In the most drug-ravaged neighborhood of Austin (population of about 4,300), people walk the streets aimlessly. But, at about 11 a.m. Tuesday, it's still early for those walkers, he says.

Still, he shows me around the nucleus of where Austin's drug and prostitution problem resides.

“This is Mann Avenue. This is Rural and Mann. They’ll take this route all the way down to Factory, is where they would walk,” he says.

The few blocks look like any other quiet neighborhood.

A church. A small grocery store. Dogs on lawns, people sitting on front porches.

"This is the typical town of Austin. Hard-working people," Engebretson says.

The smell of sauerkraut is in the air from Morgan Foods, a nearby canning company, as we continue our drive around town. Across the way people are lined up at the Dairy Queen on Highway 31. The Austin Police Department is a short drive down the highway.

And all of this is in walking distance to where drug dealers, addicts and prostitutes freely roam the streets looking for their next client or fix.

Jennifer Marquez, 26, moved to town six months ago from Southern California.

She'd never heard of Opana before arriving in Austin—and she had no idea the community was struggling with crime.

Now, the pregnant mother of two says she worries about the safety of her children.

"Having to check your yard just for needles or anything like that. It's horrible,” she says.

Marquez says she lives in the midst of the illegal activity. She describes the neighborhood as a nice community overrun with "the drug population."

But, as Engebretson drives back to his church, he says that many have forgotten that those issues are nothing new in the small city.

“It’s been like this for a while,” he says.

Austin Police Chief Donald Spicer agrees. He says many ingredients led to the city’s current state and the recent HIV outbreak.

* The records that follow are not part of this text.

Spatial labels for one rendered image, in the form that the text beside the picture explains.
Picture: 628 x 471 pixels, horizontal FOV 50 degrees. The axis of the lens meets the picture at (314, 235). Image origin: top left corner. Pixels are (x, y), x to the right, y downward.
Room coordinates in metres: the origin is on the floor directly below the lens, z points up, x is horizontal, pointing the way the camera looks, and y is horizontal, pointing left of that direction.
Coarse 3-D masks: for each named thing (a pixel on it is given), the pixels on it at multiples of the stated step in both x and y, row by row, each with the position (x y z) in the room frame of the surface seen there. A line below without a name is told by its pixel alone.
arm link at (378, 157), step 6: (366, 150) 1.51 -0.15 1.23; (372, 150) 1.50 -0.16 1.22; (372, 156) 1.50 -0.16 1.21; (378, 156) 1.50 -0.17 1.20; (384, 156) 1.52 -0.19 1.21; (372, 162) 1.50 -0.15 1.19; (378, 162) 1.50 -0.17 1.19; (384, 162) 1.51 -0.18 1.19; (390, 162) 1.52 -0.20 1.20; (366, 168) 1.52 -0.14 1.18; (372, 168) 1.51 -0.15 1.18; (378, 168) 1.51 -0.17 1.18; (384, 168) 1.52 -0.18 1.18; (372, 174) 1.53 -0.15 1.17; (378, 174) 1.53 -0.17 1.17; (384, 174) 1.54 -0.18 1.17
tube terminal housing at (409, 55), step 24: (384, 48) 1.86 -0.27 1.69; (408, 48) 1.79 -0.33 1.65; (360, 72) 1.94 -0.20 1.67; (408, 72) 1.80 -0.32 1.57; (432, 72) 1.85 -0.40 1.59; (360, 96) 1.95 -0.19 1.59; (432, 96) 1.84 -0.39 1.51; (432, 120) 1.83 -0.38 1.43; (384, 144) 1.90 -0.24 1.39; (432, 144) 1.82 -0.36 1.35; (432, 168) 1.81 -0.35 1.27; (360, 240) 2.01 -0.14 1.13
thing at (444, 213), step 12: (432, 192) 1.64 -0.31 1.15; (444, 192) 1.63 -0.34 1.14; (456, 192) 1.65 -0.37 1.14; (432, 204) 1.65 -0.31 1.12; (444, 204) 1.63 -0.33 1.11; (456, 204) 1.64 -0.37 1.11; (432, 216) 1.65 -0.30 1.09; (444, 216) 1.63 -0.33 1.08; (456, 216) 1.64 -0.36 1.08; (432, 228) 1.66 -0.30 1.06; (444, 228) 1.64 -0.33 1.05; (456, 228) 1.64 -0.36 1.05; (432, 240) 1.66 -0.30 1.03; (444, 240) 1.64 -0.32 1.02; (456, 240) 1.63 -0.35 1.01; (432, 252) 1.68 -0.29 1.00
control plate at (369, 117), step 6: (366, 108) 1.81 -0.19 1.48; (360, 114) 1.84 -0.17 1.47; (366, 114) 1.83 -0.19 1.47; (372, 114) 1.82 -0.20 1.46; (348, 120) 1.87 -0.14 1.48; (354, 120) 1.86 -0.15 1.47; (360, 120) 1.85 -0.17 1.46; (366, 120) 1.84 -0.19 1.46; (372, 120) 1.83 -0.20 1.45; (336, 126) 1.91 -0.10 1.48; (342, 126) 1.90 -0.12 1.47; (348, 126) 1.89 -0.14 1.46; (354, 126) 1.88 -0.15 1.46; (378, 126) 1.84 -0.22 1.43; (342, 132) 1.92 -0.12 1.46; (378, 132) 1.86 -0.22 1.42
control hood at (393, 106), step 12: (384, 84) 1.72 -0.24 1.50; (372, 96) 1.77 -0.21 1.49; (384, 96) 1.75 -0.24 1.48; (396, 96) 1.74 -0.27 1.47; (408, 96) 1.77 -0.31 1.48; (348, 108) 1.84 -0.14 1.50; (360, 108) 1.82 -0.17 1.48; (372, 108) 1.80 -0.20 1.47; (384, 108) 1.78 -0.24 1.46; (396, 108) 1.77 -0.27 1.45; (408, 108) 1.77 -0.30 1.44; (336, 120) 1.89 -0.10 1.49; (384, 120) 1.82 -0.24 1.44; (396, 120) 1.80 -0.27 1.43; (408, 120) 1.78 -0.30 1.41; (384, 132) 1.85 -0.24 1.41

“The Hep C, the drug use already, the types of drugs available—all that kind of made a recipe for what happened,” Spicer says.

Long-Standing Problems

Scott County, which includes Austin, and surrounding areas now have 136 confirmed HIV cases. Six other cases are preliminary.

Indiana Gov. Mike Pence recently extended his executive order temporarily legalizing a needle exchange program in Scott County.

So far, more than 4,300 needles have been provided to 95 people.

The extended executive order expires May 24.

But Austin native Leona says it’s taken the government too long to address the area’s long-standing problems.

Leona, who asked that her last name be withheld for privacy, uses a painkiller called Opana intravenously. She is HIV-negative.

“Now they’re wanting to give out free syringes … if they’d done that a long time ago we probably wouldn’t have had an outbreak, because people are gonna use regardless,” Leona says.